Bollard today said the economy might grow in the fourth quarter, but could start contracting again in the first half of 2009. It will probably shrink 0.2 percent in the year ending June 30, 2009, before recovering, he said.
The International Monetary Fund predicts advanced economies including the U.S. and euro area will contract simultaneously next year for the first time since World War II. The economies of New Zealand’s 12 main trading partners may grow just 1.1 percent next year, the central bank said.
Bollard, 57, is responding to a slump in consumer spending and business confidence that is likely to see the jobless rate rise as companies fire workers to arrest a slide in profits.
Companies Firing
Last month, companies were the most pessimistic about sales and profit in more than 20 years, according to a report by ANZ National Bank Ltd. More than a fifth of companies said they are likely to fire workers and the proportion of firms expecting profit will fall was the highest in the survey’s 21-year history.
Air New Zealand Ltd., the nation’s biggest airline, last month said it will fire as many as 200 full-time staff to reduce costs as global demand for travel declines.
New Zealand’s jobless rate rose to a five-year high of 4.2 percent in the third quarter. It could reach 6 percent by early 2010, the central bank said today. Employment is likely to fall in the year to March 2010, it said.
Consumer spending will contract in the year to March and housing investment will shrink this year and next, the central bank said.
Still, interest-rate cuts, lower taxes and a 32 percent slide in the currency the past six months will “create the conditions for some rebound in growth,” Bollard said.
Mortgage Payments
ASB Bank Ltd. and Westpac Banking Corp. were among lenders to reduce their variable home loan rates after the statement. Payments on an average NZ$270,000 ($144,000) variable-rate home loan will fall by about NZ$220 a month. Still, more than 80 percent of home loans are fixed and won’t immediately benefit from today’s reduction.
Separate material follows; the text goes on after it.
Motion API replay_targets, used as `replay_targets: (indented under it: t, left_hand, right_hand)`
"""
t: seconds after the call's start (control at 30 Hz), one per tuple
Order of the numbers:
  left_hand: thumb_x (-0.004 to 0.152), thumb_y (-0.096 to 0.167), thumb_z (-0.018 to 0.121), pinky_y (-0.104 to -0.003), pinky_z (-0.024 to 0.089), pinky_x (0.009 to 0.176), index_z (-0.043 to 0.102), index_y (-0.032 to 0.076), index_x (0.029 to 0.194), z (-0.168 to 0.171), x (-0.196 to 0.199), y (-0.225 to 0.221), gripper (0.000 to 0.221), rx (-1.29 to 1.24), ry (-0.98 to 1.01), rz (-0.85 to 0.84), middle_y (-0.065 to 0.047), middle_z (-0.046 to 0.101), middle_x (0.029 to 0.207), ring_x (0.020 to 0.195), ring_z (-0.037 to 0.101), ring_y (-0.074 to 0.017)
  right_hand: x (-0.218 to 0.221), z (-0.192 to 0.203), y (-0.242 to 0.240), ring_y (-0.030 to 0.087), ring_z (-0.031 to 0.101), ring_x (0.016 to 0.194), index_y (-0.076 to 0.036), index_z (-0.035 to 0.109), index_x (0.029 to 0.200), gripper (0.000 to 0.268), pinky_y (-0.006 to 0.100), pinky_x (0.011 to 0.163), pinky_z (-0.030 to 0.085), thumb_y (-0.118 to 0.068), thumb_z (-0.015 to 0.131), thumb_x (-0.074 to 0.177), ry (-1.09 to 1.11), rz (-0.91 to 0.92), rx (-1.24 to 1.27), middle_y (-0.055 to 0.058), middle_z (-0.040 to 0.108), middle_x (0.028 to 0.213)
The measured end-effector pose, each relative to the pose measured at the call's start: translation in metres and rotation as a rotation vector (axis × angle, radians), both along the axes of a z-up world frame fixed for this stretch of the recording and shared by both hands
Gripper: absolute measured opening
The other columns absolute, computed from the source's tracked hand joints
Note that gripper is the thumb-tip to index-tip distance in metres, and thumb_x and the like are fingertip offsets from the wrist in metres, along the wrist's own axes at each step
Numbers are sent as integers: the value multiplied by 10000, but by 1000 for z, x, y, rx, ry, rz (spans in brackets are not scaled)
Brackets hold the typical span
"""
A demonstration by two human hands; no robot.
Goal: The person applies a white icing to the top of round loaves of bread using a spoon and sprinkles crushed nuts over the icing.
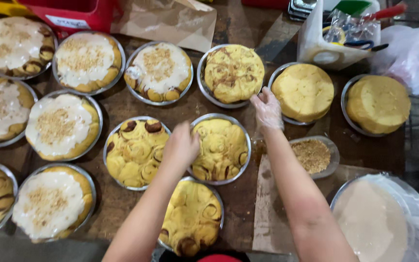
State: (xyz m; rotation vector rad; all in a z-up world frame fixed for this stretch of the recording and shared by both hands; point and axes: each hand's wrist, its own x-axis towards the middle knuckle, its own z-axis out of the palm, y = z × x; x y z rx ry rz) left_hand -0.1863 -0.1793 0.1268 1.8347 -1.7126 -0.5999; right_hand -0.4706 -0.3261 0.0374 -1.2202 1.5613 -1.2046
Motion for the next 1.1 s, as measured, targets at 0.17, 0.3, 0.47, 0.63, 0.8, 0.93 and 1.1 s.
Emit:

Bollard, who is required to keep average price gains between 1 percent and 3 percent, expects the annual inflation rate will fall to 1.5 percent by Sept. 30, 2009, after reaching an 18-year high of 5.1 percent just a year earlier.
“Given the developments in the global economy, the risks to inflation are to the downside,” he said. The reduction in borrowing costs would keep inflation from falling below the target band.
Central banks around the world are slashing interest rates in response to a global slump in demand. The Reserve Bank of Australia this week cut its cash rate target by 1 percentage point to 4.25 percent and also said borrowing costs are now “expansionary.”
The Bank of England and the European Central Bank will also lower borrowing costs later today, according to economists surveyed by Bloomberg News.